Biden even chose last week to reintroduce aluminum tariffs on the United Arab Emirates that Trump lifted when he left office. Trump, who apparently rewarded the UAE for his move to recognize Israel diplomatically, replaced the tariffs with UAE aluminum quotas.

“Imports from the United Arab Emirates,” the White House said in a statement, “could continue to displace domestic production and thereby threaten our national security.”

If the government finally decides to lower or end the metal tariffs, it can offset the impact by introducing a public work program that requires a lot of steel and aluminum. Or it could be the benefits of a Buy American print that Biden announced, aiming to channel more federal dollars to support U.S. industries.

Nor can the administration consider abandoning the controversial national security tariffs – but in a different way: fighting climate change.

In August, Peter Harrell, the incoming international economic adviser to Biden’s National Security Council, argued that if Congress did not respond, the president could use Article 232 to levy tariffs on products and countries that pollute the air or to invest. block. in projects that pollute the environment.

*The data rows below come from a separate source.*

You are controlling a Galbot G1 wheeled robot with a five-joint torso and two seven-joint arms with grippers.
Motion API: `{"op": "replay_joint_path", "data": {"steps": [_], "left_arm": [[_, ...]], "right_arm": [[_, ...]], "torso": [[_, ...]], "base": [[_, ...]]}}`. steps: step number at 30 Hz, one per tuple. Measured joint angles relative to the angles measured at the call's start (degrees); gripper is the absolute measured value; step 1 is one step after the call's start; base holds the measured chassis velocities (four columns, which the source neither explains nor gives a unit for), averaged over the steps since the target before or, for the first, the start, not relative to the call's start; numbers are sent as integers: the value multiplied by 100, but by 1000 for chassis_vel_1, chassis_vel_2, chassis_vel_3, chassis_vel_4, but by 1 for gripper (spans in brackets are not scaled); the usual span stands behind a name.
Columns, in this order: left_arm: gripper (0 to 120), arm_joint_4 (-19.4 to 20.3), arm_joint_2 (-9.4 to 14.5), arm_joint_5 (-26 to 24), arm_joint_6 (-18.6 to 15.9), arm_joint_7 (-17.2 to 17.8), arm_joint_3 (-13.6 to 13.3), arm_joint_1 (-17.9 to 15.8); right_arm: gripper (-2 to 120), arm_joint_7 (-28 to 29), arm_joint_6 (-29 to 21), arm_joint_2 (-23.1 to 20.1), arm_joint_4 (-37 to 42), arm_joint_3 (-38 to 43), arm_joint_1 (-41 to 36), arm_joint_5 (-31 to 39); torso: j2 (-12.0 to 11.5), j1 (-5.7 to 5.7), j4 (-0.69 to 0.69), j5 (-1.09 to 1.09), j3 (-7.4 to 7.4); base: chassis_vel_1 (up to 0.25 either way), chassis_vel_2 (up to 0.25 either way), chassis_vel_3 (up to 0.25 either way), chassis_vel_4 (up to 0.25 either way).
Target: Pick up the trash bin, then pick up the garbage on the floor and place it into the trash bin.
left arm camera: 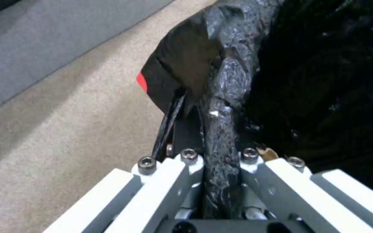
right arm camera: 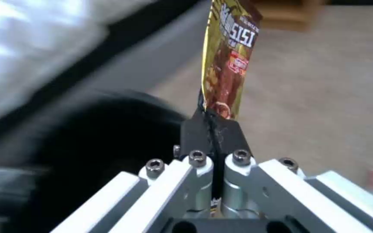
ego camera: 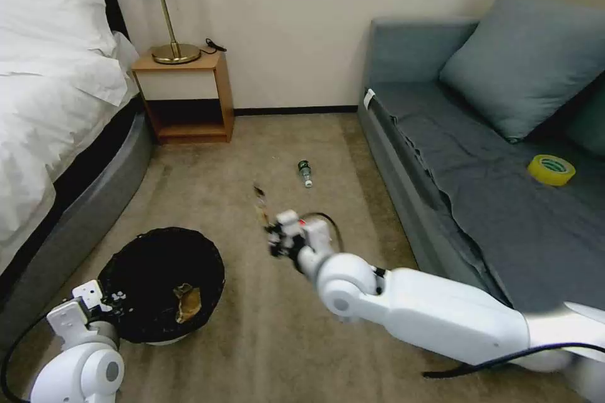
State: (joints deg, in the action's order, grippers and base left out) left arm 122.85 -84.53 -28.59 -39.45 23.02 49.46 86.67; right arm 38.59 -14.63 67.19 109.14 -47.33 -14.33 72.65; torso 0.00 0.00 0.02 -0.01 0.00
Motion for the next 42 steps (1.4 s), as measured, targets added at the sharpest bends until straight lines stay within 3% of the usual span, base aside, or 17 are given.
{"op": "replay_joint_path", "data": {"steps": [6, 14, 24, 29, 30, 32, 33, 35, 37, 39, 41, 42], "left_arm": [[3, 16, -20, 2, -13, 21, -71, -20], [3, 53, -52, 2, -25, 35, -115, -34], [3, 80, -67, 3, -26, 36, -129, -30], [3, 65, -39, -5, -17, 35, -112, -30], [3, 63, -20, -16, 2, 28, -106, -30], [3, 63, -14, -18, 12, 23, -104, -31], [3, 63, 0, -24, 30, 16, -98, -28], [3, 80, 31, -49, 55, -13, -93, -8], [3, 84, 39, -55, 60, -17, -94, -2], [3, 90, 56, -62, 70, -27, -85, 7], [3, 93, 74, -68, 87, -46, -66, 25], [3, 93, 74, -68, 87, -46, -66, 25]], "right_arm": [[0, 127, 45, 792, -191, -625, 127, 136], [0, 213, 127, 1091, -727, -1300, -36, -251], [36, 239, 176, 1046, -857, -1263, -102, -612], [53, 104, 162, 555, -494, -655, -77, -1121], [61, -75, 170, 128, -332, -175, -123, -1430], [63, -141, 195, 1, -298, -55, -151, -1522], [67, -351, 278, -378, -211, 287, -265, -1775], [79, -857, 564, -1230, 106, 1466, -838, -2527], [83, -953, 629, -1379, 199, 1765, -1011, -2696], [90, -1170, 783, -1737, 490, 2605, -1514, -3104], [98, -1247, 916, -2210, 1188, 3976, -2636, -3562], [98, -1247, 916, -2210, 1188, 3976, -2636, -3562]], "torso": [[0, 0, -1, -1, 0], [0, 0, -2, 0, 0], [0, 0, -2, 1, 0], [0, 0, -1, 2, 0], [0, 0, 0, 3, 0], [0, 0, 1, 2, 0], [0, 0, -1, 3, 0], [0, 0, -5, 4, 0], [0, 0, -6, 4, 0], [0, 0, -5, 5, 0], [0, 0, -3, 3, 0], [0, 0, -3, 3, 0]], "base": [[0, 0, 0, 0], [0, 0, 0, 0], [0, 0, 0, 0], [0, 0, 0, 0], [0, 0, 0, 0], [0, 0, 0, 0], [0, 0, 0, 0], [0, 0, 0, 0], [0, 0, 0, 0], [0, 0, 0, 0], [0, 0, 0, 0], [0, 0, 0, 0]]}}
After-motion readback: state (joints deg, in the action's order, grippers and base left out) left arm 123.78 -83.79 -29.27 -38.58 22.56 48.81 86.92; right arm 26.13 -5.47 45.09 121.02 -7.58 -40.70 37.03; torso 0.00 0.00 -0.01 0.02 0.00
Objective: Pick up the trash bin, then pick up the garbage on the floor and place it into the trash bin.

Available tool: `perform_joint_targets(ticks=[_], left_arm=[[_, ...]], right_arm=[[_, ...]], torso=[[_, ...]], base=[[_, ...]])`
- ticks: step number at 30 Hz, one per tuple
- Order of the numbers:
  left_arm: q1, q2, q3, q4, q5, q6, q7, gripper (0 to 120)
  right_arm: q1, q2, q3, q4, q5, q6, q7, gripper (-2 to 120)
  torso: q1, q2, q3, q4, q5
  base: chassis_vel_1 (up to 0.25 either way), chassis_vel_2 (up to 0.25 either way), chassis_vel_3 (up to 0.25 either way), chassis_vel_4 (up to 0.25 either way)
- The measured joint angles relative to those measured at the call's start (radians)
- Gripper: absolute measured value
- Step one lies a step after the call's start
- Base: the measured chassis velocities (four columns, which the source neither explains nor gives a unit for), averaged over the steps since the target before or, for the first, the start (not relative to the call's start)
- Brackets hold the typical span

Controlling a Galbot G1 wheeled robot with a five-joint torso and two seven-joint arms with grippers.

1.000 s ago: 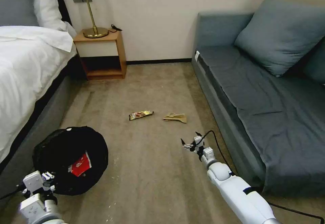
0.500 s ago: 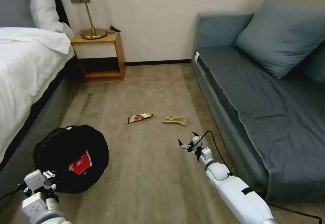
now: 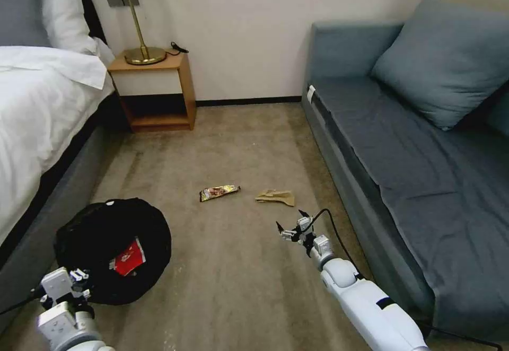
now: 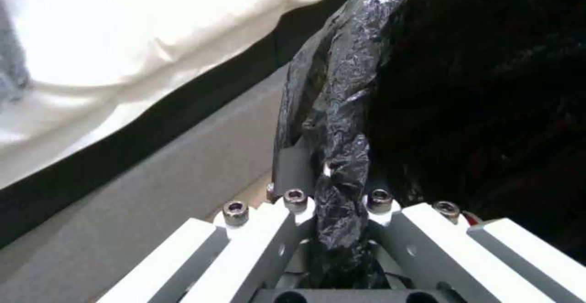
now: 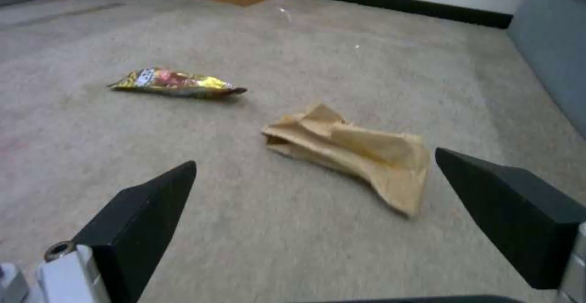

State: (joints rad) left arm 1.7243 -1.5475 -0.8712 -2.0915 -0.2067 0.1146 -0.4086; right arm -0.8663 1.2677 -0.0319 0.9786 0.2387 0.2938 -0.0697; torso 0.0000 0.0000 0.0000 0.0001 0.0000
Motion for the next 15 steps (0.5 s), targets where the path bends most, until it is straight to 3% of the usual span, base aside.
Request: perform_joint_targets(ticks=[15], left_arm=[[-0.002, 0.023, -0.012, 0.015, -0.013, -0.005, 0.001, 3]], right_arm=[[0.022, 0.018, -0.002, -0.023, -0.024, 0.002, -0.002, 100]], torso=[[0.0, 0.0, 0.0, 0.0, -0.0001]], base=[[-0.106, 0.102, 0.101, -0.106]])
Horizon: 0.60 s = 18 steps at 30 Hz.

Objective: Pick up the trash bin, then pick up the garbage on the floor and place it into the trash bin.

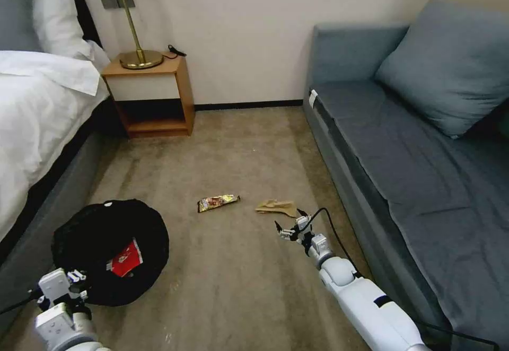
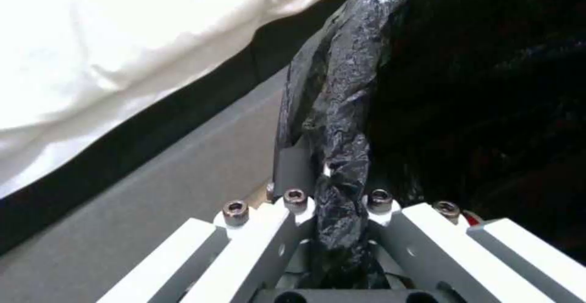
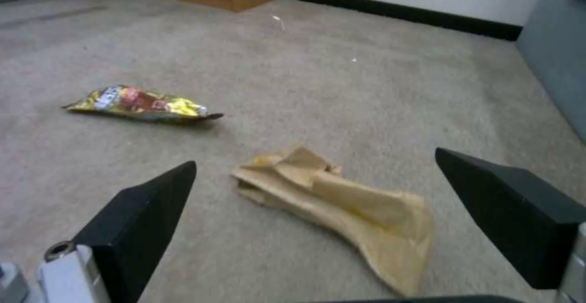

Trump’s use of the tariffs ‘has created a clear opening for a future Democratic president to introduce far-reaching tariffs and sanctions to combat climate change,’ Harrell writes in Foreign Policy magazine.

The Biden team will also have to decide whether to reconsider Trump’s confrontational approach to the WTO, the Geneva – based organization that draws up and enforces global trade rules. By blocking the replacement of the WTO’s supreme court, the appellate body, Trump has made it powerless to resolve disputes.

Biden can use the issue as leverage to persuade the WTO to implement changes that the US has been demanding for years. These include making it easier for Washington to sue other countries for unfairly subsidizing their businesses or dumping products at artificially low prices in export markets.

“You can find something the U.S. has been looking for for a long time: Reforms,” ​​Lovely said.

Similarly, Biden’s team will probably not be in a hurry to lift the tariffs imposed by Trump on $ 360 billion worth of Chinese imports in a dispute over the general belief that Beijing uses robbery tactics, including cyber theft, to undermine US technological dominance. to pick up. U.S. policymakers across the political spectrum are frustrated by what they see as China’s illegal trade practices, the oppression of the Uighur minority, the suppression of differences of opinion in Hong Kong and aggressive territorial claims in the South China Sea. Biden’s government is unlikely to facilitate.

Nathan Sheets, who served as secretary of state for international affairs in the Obama administration and is now chief economist at PGIM Fixed Income, said he thinks that before Biden’s trading team agrees to reduce or cancel Trump’s tariffs, it likely to demand comprehensive changes in Chinese policy. – changes that can take years if they happen at all.

“It’s not like (the rates are) a short-term bargaining chip: ‘You give us x, and we give you,'” Sheets said. “They want to keep the heat on China.”